[Collected data entries]
= = =

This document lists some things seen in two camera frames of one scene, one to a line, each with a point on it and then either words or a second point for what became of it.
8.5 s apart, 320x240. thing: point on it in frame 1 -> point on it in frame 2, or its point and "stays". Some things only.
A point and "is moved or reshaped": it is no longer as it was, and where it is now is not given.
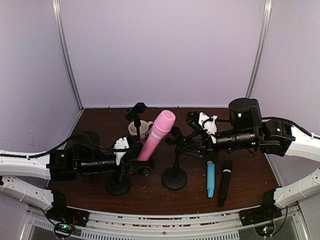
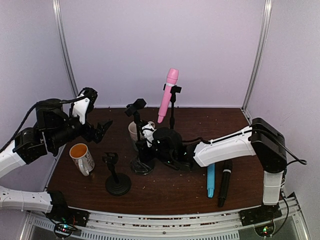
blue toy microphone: x=210 y=180 stays
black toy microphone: x=227 y=168 stays
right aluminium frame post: x=268 y=10 stays
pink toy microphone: x=162 y=126 is moved or reshaped
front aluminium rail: x=227 y=225 stays
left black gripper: x=127 y=165 -> x=92 y=132
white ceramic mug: x=144 y=128 stays
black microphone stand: x=174 y=177 -> x=174 y=89
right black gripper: x=206 y=144 -> x=142 y=146

= = =

WHAT THIS TASK INVOLVES. Instructions for the copy: start at the first entry, stop after the line containing "white ceramic mug: x=144 y=128 stays", keep every line exact, and drop the pictures.

RESPONSE FOR THIS EXERCISE.
This document lists some things seen in two camera frames of one scene, one to a line, each with a point on it and then either words or a second point for what became of it.
8.5 s apart, 320x240. thing: point on it in frame 1 -> point on it in frame 2, or its point and "stays". Some things only.
A point and "is moved or reshaped": it is no longer as it was, and where it is now is not given.
blue toy microphone: x=210 y=180 stays
black toy microphone: x=227 y=168 stays
right aluminium frame post: x=268 y=10 stays
pink toy microphone: x=162 y=126 is moved or reshaped
front aluminium rail: x=227 y=225 stays
left black gripper: x=127 y=165 -> x=92 y=132
white ceramic mug: x=144 y=128 stays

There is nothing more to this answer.